Dhruv – Year 9 Student
Editor’s note: Year 9 student Dhruv writes here about his personal experiences of coronavirus lockdown. He talks of missing the joys of summer and playing cricket, but comes to realise the value of social interaction, time spent with family, and even time spent in the classroom. This is Dhruv’s third publication in The GSAL Journal; you can read more from Dhruv here. CPD
Life as a teenager should be active, physical and, most importantly, enjoyable. But now every single child’s life on this planet has been flipped upside down, the energetic and positive spirit has faded away. The pleasures of childhood, the pleasures of being free-spirited, has been stripped away. I am writing this chronicle to not just share my pain over the last few months, but the pain of every single child out there.
Summer for me is the most memorable part of the year. As your step out into the fresh but silent air, you can smell the scent of the freshly cut grass flowing straight up your nostrils. Summer is a time to rejoice, as the sun shines across the sky, it is a time to lay back and forget all the great darkness of reality. And, for me, summer is a time for cricket, a time in which I am finally able to enjoy life. The rest of the year I would be cooped up inside, where I would have to listen to a person explaining the same subject for 50 minutes, six times a day. Breathing the intoxicated air, having nothing to look forward to, but the darkness of the cold day.
It was March, I was once again just about able to see the light of summer; but then a virus struck us, one that would ruin my childhood, forever.

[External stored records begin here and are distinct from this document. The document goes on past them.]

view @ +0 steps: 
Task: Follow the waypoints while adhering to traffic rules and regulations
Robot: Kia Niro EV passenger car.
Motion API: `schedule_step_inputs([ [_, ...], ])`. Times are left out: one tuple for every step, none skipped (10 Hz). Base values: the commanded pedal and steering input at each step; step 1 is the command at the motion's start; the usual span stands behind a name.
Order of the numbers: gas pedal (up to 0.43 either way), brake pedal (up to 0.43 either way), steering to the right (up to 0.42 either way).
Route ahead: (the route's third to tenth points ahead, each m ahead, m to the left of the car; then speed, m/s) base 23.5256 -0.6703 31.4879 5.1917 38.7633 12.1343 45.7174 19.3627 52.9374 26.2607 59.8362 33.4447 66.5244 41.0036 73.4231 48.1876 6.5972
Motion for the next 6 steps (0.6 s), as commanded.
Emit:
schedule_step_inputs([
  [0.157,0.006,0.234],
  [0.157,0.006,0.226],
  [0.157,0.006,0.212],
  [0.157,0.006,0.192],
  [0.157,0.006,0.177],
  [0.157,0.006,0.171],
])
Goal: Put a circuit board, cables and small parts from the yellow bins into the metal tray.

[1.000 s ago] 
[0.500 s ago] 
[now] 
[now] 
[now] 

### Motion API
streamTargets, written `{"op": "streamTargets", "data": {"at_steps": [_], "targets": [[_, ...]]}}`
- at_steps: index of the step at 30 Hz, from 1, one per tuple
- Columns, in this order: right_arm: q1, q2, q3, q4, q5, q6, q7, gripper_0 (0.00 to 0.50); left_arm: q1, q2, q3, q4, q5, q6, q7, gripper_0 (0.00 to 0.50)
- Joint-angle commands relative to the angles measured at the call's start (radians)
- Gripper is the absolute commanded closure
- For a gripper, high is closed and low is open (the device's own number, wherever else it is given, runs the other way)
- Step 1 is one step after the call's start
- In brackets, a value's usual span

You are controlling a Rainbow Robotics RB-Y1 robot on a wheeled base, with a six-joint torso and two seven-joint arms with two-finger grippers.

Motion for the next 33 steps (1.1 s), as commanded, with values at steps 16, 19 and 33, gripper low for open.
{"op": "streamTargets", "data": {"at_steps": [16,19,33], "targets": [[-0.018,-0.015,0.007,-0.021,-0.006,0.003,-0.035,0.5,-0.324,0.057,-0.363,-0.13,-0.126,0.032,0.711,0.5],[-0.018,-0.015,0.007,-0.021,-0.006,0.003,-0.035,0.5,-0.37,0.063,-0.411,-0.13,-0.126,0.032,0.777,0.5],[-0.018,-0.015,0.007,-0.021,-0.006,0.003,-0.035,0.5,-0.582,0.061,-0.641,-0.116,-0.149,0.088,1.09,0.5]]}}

I couldn’t bear the thought of sitting inside, when I should be outside enjoying myself in the beautiful summer weather, while pacing in to bowl…. that really hit me.
And then I realised. School was originally created to educate, although now it has an extra purpose. School is now about socializing, making friends. Although currently those advantages have been taken away. I now am sitting inside alone, typing answers into this lifeless piece of technology, and I am starting to really understand the importance of attending school. One positive thought (I guess) that I can take away from this disaster, is that I was finally able to spend many more hours with my family, whether it is going for a nice stroll or having a great argument, especially with my brother. As a nation, we have to stick together and fight through these hard times. I guess it is inevitable that at the end of this long dark tunnel light will shine upon us, once again.